In vitro protein expression
The Thermo Scientific 1-Step Human In Vitro Protein Expression Kit (Part No. 88882) was used to express green fluorescent protein (GFP) with a C-terminal HA tag. XhoI and NdeI restriction sites were added to the 5’ and 3’ ends, respectively, to the open reading frame of GFP from Pontellina plumata. This fragment was inserted into the multiple cloning site of the pT7CFE-CHA expression vector, which contains the upstream transcription and expression elements necessary for in vitro translation and a C-terminal HA (Human Influenza Hemagglutinin-YPYDVPDYA) tag. Protein expression was performed as described in the kit protocol. After protein expression, the concentration of GFP was determined by measuring fluorescence (482ex/502em) in a Safire™ Microplate Reader and compared to a GFP standard.
Signal linearity
A serial dilution of 2.0 to 0.004ng of in vitro-expressed GFP was loaded onto 4-20% Precise Tris-Glycine Gels and transferred to nitrocellulose membrane using the Pierce G2 Fast Blotter and 1-Step Transfer Buffer. The blot was probed with Thermo Scientific Mouse anti-HA Antibody (Part No. 26183) according to instructions supplied with the Fast Western, SuperSignal West Dura Blot Kit for 1 hour. The anti-mouse fast Western optimized HRP reagent was added for 10 minutes, followed by four 5-minute washes with Fast Western Wash Buffer. SuperSignal West Dura Substrate was added for 5 minutes before imaging on film, followed by the myECL Imager.

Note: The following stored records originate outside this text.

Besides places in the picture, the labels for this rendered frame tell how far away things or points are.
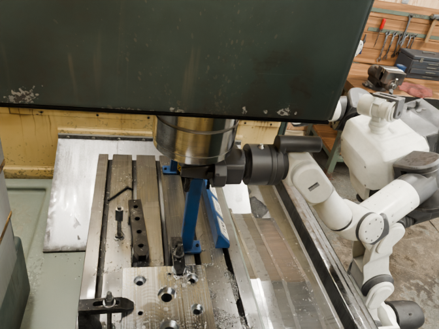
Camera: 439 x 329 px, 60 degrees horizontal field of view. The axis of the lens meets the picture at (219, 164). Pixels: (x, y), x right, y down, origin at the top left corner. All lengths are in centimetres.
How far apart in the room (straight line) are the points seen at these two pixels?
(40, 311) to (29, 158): 80
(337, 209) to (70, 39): 66
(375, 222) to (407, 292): 189
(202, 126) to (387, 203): 59
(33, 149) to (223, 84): 153
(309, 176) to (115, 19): 48
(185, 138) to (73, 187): 118
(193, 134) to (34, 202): 143
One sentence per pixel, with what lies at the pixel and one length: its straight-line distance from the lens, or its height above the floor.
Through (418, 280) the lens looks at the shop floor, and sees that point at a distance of 299.
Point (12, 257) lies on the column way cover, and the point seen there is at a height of 94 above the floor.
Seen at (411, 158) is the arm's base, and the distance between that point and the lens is 120.
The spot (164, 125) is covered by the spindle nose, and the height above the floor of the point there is 152.
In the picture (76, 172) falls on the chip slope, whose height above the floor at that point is 78.
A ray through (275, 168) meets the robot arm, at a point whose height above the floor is 143.
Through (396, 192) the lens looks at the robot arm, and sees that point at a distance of 109.
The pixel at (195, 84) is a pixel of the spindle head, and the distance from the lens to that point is 55.
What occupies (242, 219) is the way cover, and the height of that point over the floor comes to 71.
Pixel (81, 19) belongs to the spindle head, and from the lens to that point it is 53.
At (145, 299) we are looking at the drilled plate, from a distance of 105.
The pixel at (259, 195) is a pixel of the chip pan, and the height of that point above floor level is 65.
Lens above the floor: 184
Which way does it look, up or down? 33 degrees down
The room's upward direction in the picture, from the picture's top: 11 degrees clockwise
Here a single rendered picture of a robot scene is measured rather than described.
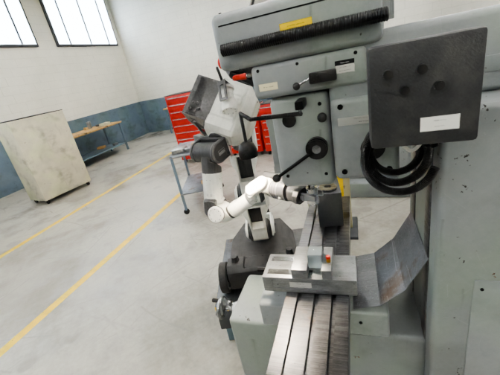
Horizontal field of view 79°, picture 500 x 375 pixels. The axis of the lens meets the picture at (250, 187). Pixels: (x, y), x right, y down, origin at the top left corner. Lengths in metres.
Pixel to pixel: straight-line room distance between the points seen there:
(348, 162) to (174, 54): 10.79
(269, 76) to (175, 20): 10.59
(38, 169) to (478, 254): 6.61
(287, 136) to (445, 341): 0.85
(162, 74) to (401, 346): 11.29
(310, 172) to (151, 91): 11.40
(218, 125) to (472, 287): 1.08
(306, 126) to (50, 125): 6.33
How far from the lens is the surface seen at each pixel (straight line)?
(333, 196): 1.53
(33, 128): 6.87
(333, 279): 1.18
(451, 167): 0.93
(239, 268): 1.95
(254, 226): 2.02
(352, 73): 0.95
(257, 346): 1.56
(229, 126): 1.37
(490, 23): 1.01
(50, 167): 6.94
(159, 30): 11.83
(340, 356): 1.06
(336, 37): 0.94
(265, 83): 0.98
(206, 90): 1.46
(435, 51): 0.71
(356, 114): 0.96
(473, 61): 0.73
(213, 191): 1.37
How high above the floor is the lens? 1.74
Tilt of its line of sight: 22 degrees down
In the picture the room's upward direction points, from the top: 11 degrees counter-clockwise
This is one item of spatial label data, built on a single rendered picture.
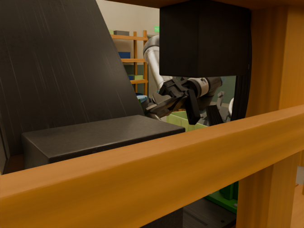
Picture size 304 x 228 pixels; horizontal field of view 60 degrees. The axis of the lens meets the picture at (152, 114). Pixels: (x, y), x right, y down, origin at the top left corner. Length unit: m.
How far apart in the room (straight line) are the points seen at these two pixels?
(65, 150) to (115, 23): 7.36
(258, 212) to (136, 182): 0.50
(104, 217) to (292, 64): 0.54
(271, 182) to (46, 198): 0.56
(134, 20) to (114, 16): 0.71
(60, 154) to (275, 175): 0.50
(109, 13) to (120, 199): 7.44
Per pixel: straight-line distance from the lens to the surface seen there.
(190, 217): 0.90
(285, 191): 0.80
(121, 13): 7.93
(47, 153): 0.46
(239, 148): 0.46
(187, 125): 1.94
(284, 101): 0.68
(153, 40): 1.28
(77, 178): 0.27
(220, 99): 2.11
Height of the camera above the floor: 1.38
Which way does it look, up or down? 12 degrees down
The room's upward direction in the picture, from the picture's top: straight up
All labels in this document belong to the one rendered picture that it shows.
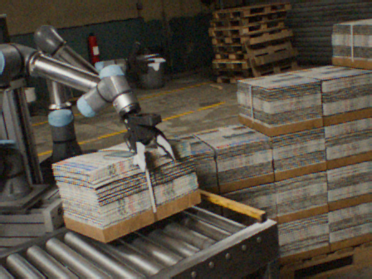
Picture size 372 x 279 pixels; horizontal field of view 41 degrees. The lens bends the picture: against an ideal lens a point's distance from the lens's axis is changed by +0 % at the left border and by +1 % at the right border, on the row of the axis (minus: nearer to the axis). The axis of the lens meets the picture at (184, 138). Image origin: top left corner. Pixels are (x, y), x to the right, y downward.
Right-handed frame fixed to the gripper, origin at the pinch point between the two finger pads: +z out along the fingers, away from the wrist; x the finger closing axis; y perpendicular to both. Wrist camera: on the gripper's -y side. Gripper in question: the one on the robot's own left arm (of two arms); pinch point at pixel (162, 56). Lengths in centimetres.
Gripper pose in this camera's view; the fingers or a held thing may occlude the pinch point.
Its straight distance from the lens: 264.0
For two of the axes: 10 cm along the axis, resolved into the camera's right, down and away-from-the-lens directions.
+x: 2.2, 3.6, -9.1
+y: 0.8, 9.2, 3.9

Signal loss between imaging events (approx. 5 minutes) was negligible (data not shown). For analysis, a manual region of equal size was used over each of the GFP-HA bands in all 10 lanes plus a representative background region. The Global Background Subtracted Density (pixel intensity/region area) was plotted against nanograms of GFP-HA. For publication, the white-level contrast was adjusted on the images acquired with the myECL Imager to display low-intensity pixels.
- Gassmann, M., Granacher, B., Rohde, B. and Vogel, J. (2009) Quantifying Western blots: Pitfalls of densitometry. Electrophoresis 30:1845-55.
This article was first printed as Application Note 1602635, April 2013.
For Research Use Only. Not for use in diagnostic procedures.